"""
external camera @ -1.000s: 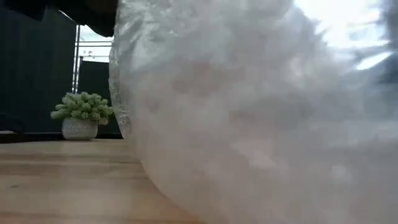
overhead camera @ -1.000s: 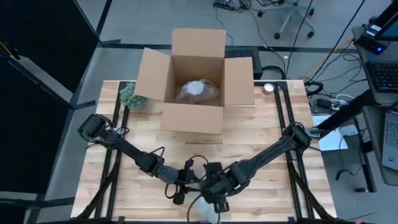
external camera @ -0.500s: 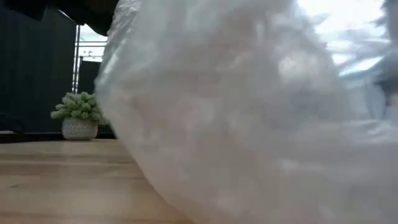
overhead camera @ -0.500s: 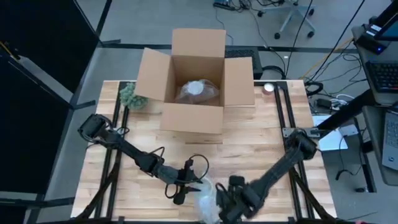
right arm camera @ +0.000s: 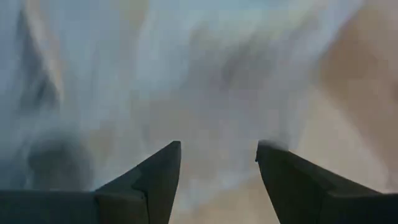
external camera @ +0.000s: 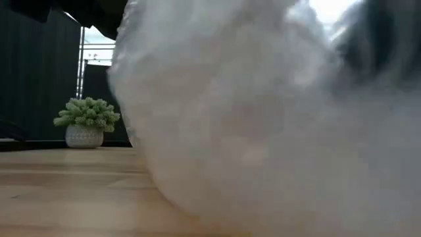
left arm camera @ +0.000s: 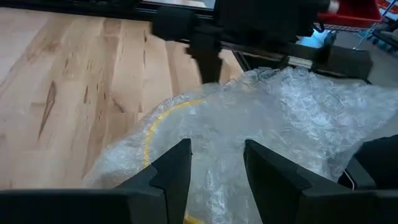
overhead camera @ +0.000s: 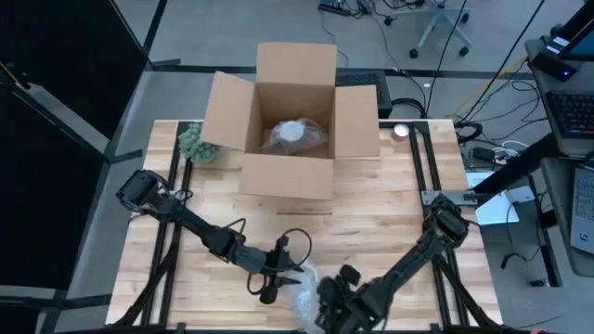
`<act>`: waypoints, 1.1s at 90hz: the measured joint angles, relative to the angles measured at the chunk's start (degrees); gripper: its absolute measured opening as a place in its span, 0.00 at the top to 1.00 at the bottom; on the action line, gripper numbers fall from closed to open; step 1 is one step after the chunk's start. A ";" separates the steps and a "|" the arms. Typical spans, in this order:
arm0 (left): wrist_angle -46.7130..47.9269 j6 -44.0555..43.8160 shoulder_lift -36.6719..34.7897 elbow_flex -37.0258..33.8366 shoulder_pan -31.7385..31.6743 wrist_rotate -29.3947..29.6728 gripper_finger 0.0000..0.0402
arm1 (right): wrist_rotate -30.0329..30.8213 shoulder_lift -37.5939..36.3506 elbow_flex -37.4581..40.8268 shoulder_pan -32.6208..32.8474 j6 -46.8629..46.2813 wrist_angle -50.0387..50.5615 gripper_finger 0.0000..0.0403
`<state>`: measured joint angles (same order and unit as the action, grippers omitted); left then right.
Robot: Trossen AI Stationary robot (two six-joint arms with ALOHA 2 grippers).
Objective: Wrap mug
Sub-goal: Wrap the yellow patterned mug with bubble wrap
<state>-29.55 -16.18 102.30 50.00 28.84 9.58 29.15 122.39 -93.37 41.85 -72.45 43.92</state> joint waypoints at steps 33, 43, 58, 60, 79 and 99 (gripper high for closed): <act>-0.01 -1.56 0.00 0.00 1.63 0.34 0.66 | -0.39 -0.02 0.47 -4.53 12.73 12.72 0.51; -0.01 -1.56 0.00 0.00 1.95 0.55 0.66 | -0.58 -0.12 0.47 -5.49 15.93 17.36 0.51; 0.01 -1.56 0.00 0.00 1.95 0.92 0.66 | -6.36 -3.16 0.42 -5.88 17.62 24.26 0.51; 0.01 -1.56 0.00 0.00 1.95 0.92 0.66 | -7.44 -3.92 0.38 -5.64 17.56 24.99 0.51; 0.03 -1.53 0.00 0.00 1.95 0.95 0.66 | -15.76 -11.10 0.27 0.76 11.18 29.63 0.51; 0.00 -1.53 0.00 0.00 1.95 0.98 0.66 | -15.72 -9.97 0.25 12.33 -5.38 28.82 0.51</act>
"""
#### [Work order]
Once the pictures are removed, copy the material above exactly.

#### [Answer box]
external camera @ -1.000s: 
overhead camera @ -1.000s: 
external camera @ -0.500s: 
overhead camera @ -0.500s: 
right arm camera @ +0.000s: 
external camera @ +0.000s: 
left arm camera @ +0.000s: 
overhead camera @ +0.000s: 
`<act>`: waypoints, 1.1s at 90hz: the measured joint angles, relative to the angles measured at the chunk's start (degrees); gripper: its absolute measured opening as a place in its span, 0.00 at the top to 1.00 at the bottom; on the action line, gripper numbers fall from closed to open; step 1 is one step after the chunk's start. A ";" separates the steps and a "|" the arms. Typical spans, in this order:
arm0 (left): wrist_angle -46.7130..47.9269 j6 -44.0555..43.8160 shoulder_lift -36.6719..34.7897 elbow_flex -37.0258..33.8366 shoulder_pan -31.7385..31.6743 wrist_rotate -29.3947..29.6728 gripper_finger 0.0000..0.0402
arm1 (right): wrist_rotate -30.0329..30.8213 shoulder_lift -37.5939..36.3506 elbow_flex -37.4581..40.8268 shoulder_pan -32.6208..32.8474 j6 -46.8629..46.2813 wrist_angle -50.0387..50.5615 gripper_finger 0.0000..0.0403
`<state>`: measured joint angles (same order and unit as the action, grippers omitted); left then right.
Robot: Trossen AI Stationary robot (two six-joint arms with ALOHA 2 grippers).
Objective: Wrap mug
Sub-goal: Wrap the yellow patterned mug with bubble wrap
<state>-29.55 -16.18 102.30 50.00 28.84 9.58 29.15 122.39 -93.37 41.85 -72.45 43.92</state> joint waypoints at steps 33, 43, 58, 60, 79 and 99 (gripper high for closed): <act>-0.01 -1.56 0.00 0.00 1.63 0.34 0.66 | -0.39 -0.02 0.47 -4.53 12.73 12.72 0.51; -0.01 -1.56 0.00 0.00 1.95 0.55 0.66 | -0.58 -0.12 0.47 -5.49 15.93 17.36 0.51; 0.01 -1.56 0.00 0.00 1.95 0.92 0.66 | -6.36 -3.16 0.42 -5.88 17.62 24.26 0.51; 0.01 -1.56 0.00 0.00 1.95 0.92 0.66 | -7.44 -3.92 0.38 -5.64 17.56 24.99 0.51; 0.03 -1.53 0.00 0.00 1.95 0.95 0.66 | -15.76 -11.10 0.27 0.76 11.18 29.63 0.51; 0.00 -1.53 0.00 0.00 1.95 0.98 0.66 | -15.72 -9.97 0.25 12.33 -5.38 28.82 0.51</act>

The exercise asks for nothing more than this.